Walking Away from Paris: Trump’s Choice Between Impulsive versus Savvy Climate Sabotage

Will the Trump administration stay in or walk away from the Paris Climate Agreement?

At the upcoming G7 meeting in Italy, controversy surrounding the Trump administration will likely shift (at least temporarily) from links with Russia and his firing of FBI Director James Comey to the Paris Climate Agreement, and his waffling over whether the United States will stay in or leave the accord.

As noted recently by Elizabeth Kolbert at The New Yorker, the Trump administration has been hemming and hawing for several months over how to handle the Paris climate agreement. The choices are roughly: 1) follow through on Trump’s campaign promise to “cancel” U.S. involvement; and 2) remain in the agreement but walk back commitments made by President Obama to cut greenhouse gas emissions and provide aid to developing countries.

Kolbert argues that whatever the administration decides, “it will make the wrong choice” because it has already “passed up” the opportunity to keep the promises the country has already made. From the perspective of responding in a responsible matter to the threat of climate change, Kolbert is certainly correct: both of the options being contemplated are simply “different shades of wrong.”

But Trump’s final decision on Paris will still tell us a great deal about how the administration plans to go about the business of undermining climate progress, and how successful it is ultimately likely to be.

Why Leave Paris ?

There is a surprisingly diverse contingent urging Trump to stay in Paris (figuratively). This includes not only green groups, but also companies like @exxonmobil that are not exactly known for being proactive on climate.

There is a much smaller group on the other side, but it apparently includes some of the President’s inner circle (hat tip David Roberts). Presumably, their hope is that, by walking away, the U.S. could destabilize the agreement, causing other countries and businesses to lose faith in any sustained global policy focus. These same voices may also fear that staying in the agreement would legitimize the scientific consensus on climate change and the need for action to cut emissions. Withdrawing from the agreement may also make it more difficult for a future President to reintegrate the U.S. back into the international climate regime — presumably the anti-Paris crowd sees this as an advantage of walking away.
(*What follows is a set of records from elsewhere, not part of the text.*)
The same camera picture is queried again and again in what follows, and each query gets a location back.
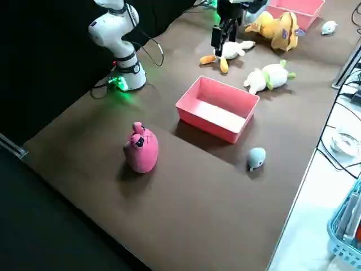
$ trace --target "green and white plush toy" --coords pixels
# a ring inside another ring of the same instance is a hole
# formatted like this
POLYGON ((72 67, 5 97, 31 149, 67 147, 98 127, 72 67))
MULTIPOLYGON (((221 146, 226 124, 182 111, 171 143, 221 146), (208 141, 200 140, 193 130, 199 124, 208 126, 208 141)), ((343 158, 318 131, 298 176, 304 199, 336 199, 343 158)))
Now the green and white plush toy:
POLYGON ((265 66, 262 70, 256 68, 251 72, 243 85, 250 86, 249 92, 256 94, 266 87, 270 90, 278 88, 287 82, 288 79, 296 78, 294 72, 288 72, 286 69, 286 60, 281 60, 279 64, 265 66))

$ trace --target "yellow plush toy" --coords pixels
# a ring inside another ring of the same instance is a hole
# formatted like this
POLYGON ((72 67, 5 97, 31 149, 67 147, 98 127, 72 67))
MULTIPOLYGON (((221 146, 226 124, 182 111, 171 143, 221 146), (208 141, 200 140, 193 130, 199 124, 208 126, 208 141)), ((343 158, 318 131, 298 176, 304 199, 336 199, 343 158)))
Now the yellow plush toy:
POLYGON ((279 19, 264 11, 254 23, 248 26, 246 32, 254 31, 271 40, 273 49, 288 51, 298 44, 298 37, 305 33, 297 25, 297 18, 293 12, 284 12, 279 19))

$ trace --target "small gray plush toy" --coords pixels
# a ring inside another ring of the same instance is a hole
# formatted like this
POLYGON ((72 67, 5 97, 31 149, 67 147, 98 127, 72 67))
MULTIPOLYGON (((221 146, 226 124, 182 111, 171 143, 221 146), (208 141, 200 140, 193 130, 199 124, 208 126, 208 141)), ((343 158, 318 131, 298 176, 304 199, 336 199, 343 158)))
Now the small gray plush toy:
POLYGON ((253 171, 254 168, 261 167, 266 160, 266 150, 264 148, 253 148, 249 151, 247 157, 247 164, 249 171, 253 171))

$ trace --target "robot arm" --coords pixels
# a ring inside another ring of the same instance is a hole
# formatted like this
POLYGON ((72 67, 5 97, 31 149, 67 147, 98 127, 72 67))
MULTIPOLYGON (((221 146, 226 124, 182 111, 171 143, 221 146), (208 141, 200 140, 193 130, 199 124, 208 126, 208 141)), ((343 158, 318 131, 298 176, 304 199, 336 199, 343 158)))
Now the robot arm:
POLYGON ((213 27, 211 41, 216 56, 222 56, 223 45, 228 38, 236 41, 238 27, 242 25, 245 12, 254 14, 266 3, 267 0, 218 0, 217 13, 221 20, 219 25, 213 27))
POLYGON ((108 83, 115 84, 123 91, 139 89, 146 83, 146 73, 140 64, 133 44, 122 40, 139 23, 136 9, 126 0, 94 0, 107 13, 95 19, 88 31, 93 41, 111 50, 117 60, 116 76, 108 83))

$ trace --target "blue plastic basket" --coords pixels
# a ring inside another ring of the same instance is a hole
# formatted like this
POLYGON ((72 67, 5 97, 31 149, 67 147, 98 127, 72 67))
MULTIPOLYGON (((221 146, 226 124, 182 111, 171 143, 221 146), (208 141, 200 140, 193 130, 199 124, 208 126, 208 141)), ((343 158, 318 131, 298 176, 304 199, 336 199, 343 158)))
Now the blue plastic basket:
POLYGON ((360 192, 361 180, 357 180, 353 188, 350 190, 341 206, 338 208, 336 213, 333 215, 329 223, 327 224, 327 232, 330 237, 328 242, 328 249, 331 253, 335 254, 336 257, 340 257, 348 264, 352 265, 357 269, 361 269, 361 251, 357 250, 353 246, 345 243, 336 237, 337 225, 345 211, 345 208, 350 200, 352 193, 360 192))
A downside of staying in the regime, for opponents of climate change policy, is that doing so would require the administration to periodically announce its continued unwillingness to keep the country’s prior commitments. But these are hardly matters Trump or his administration have been shy about. And consistently noting U.S. intransigence in international forums may undermine cooperation even more than simply walking away.

There is no question that if Trump leaves the Paris Agreement, it will mark the U.S. as a climate pariah. At least with respect to federal climate policy, that impression would accurately reflect reality. There would be something honest about Trump refusing to pay lip service to prior U.S. commitments while aggressively undermining any effort to actually live up to them.

Staying in the Deal: A Savvier Form of Sabotage?

Perhaps the most relevant question is whether the Paris Agreement can act as any restraint whatsoever on Trump’s agenda of aggressively dismantling federal climate policy.

To state the question is to answer it. Via brad plumer, the Paris Agreement is meant to be flexible. It is essentially a voluntary system that relies on reputation and peer pressure — two forms of influence that the Trump administration appears immune to.

For someone attempting to maximally undercut climate policy, the smarter move would probably be to stay in Paris and maintain an illusion of participation at the international level. Then it would be possible to work behind the scenes to damage the global regime from the inside. In addition, efforts to tear down climate policy at home might seem less extreme if the Trump administration can claim that they are consistent with the Obama-negotiated agreement.

The Triumph of the Id?

There is a strong case that staying in the agreement is the more strategically savvy move for Trump. Doing so would allow the administration to claim that it has made concessions to climate interests while maintaining the ability to undercut the regime at every turn. Staying in the agreement also reduces some of the downside risks that face the administration’s policy in the longer term. If the seemingly reasonable voices on climate in Trump’s inner circle win out on Paris, it may sap some of the energy from the growing resistance to Trump’s anti-environmental agenda. If so, a less extreme pendulum swing post-Trump might be anticipated.

So Trump faces a choice in his efforts to derail recent progress on climate change: a strategically savvy and cautious long-term play or an impulsive move that blurts out an uncomfortable truth and gets a roar of approval from his most fervent supporters. Any guesses on which way he’ll go?